There's no guarantee that calls to Read
on one side of the connection will match up 1-1 with calls to Write
from the other side. If you're dealing with variable length messages, it's up to you to provide the receiving side with this information.
One common way to do this is to first work out the length of the message you're going to send and then send that length information first. On the receiving side, you then obtain the length first and then you know how big a buffer to allocate. You then call Read
in a loop until you've read the correct number of bytes. Note that, in your original code, you're currently ignoring the return value from Read
, which tells you how many bytes were actually read. In a single call and return, this could be as low as 1, even if you're asking for more than 1 byte.
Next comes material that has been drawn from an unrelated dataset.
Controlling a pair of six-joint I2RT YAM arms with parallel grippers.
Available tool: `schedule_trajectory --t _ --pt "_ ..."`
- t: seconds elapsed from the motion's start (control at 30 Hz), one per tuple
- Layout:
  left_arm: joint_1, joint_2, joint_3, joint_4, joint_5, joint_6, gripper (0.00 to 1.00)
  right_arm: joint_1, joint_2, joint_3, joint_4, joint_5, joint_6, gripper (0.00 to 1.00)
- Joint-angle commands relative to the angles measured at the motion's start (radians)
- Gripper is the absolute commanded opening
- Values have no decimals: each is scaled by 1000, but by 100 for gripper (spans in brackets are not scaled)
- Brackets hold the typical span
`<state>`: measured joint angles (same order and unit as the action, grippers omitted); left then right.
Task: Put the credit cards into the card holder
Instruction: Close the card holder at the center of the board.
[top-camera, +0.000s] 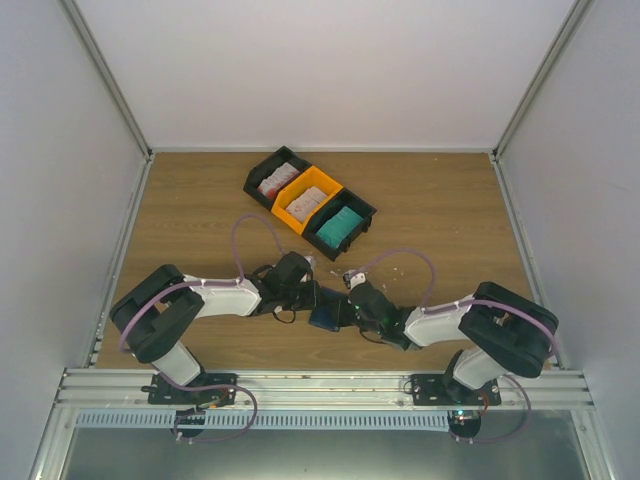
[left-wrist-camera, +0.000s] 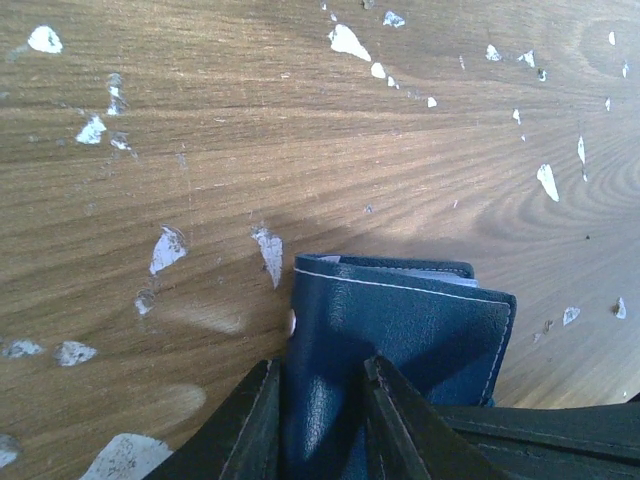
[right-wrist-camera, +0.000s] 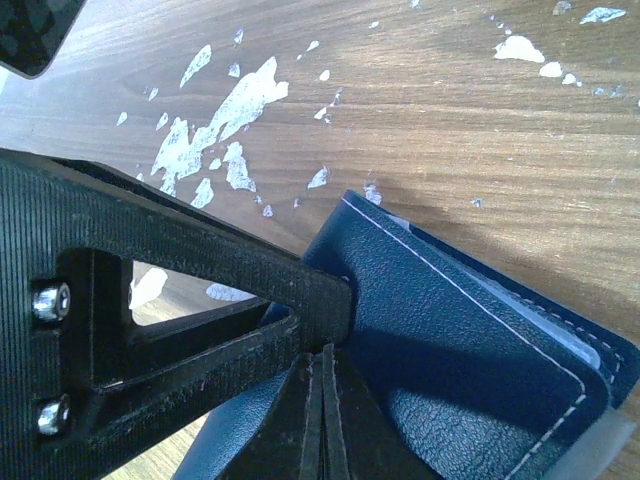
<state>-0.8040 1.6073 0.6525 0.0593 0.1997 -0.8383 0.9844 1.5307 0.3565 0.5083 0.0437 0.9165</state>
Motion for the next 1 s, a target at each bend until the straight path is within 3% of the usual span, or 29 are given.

Another common way is to decide on message "formats" - where e.g. message number 1 is always 32 bytes in length and has X structure, and message number 2 is 51 bytes in length and has Y structure. With this approach, rather than you sending the message length before sending the message, you send the format information instead - first you send "here comes a message of type 1" and then you send the message.
A further common way, if applicable, is to use some form of sentinels - if your messages will never contain, say, a byte with value 0xff
then you scan the received bytes until you've received an 0xff
byte, and then everything before that byte was the message you wanted to receive.
But, whatever you want to do, whether its one of the above approaches, or something else, it's up to you to have your sending and receiving sides work together to allow the receiver to discover each message.
I forgot to say but a further way to change everything around is - if you want to exchange messages, and don't want to do any of the above fiddling around, then switch to something that works at a higher level - e.g. WCF, or HTTP, or something else, where those systems already take care of message framing and you can, then, just concentrate on what to do with your messages.